Assignment:
Beginning with the line where "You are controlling" occurs, transcribe every line exactly through the last line of the listing below, and no others.

Exercise data:
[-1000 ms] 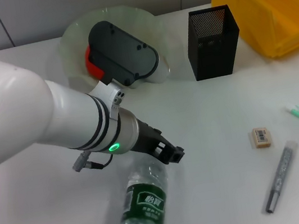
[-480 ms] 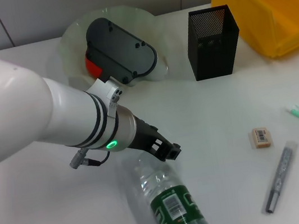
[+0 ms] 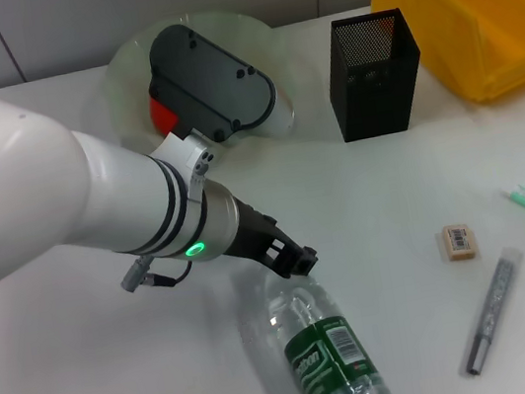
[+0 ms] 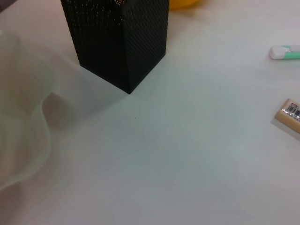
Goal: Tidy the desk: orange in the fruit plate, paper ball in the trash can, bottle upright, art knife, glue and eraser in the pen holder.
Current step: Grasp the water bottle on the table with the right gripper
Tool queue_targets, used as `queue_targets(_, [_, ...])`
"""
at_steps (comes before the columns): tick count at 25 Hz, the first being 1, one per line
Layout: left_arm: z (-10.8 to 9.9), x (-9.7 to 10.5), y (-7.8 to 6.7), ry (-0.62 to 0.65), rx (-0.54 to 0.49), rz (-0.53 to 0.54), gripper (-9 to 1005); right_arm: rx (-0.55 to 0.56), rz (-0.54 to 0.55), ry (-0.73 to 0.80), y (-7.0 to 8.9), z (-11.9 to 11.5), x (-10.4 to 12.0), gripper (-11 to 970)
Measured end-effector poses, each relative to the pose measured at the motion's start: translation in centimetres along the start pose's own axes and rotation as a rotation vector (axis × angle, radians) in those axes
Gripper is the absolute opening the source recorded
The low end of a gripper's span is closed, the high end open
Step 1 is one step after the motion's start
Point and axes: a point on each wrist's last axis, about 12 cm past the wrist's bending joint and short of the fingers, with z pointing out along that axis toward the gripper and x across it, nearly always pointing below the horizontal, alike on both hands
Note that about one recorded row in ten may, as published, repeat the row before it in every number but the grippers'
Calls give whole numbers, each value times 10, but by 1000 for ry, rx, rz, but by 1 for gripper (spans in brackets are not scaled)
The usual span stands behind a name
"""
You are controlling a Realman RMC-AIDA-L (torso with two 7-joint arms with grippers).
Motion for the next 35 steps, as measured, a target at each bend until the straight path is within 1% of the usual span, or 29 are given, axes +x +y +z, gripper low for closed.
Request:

Output of the task:
You are controlling a Realman RMC-AIDA-L (torso with two 7-joint arms with grippers).
Motion for the next 35 steps, as measured, a target at each bend until the straight path is within 1% of the usual span, or 29 are given, axes +x +y +z, gripper low for closed.
Request:

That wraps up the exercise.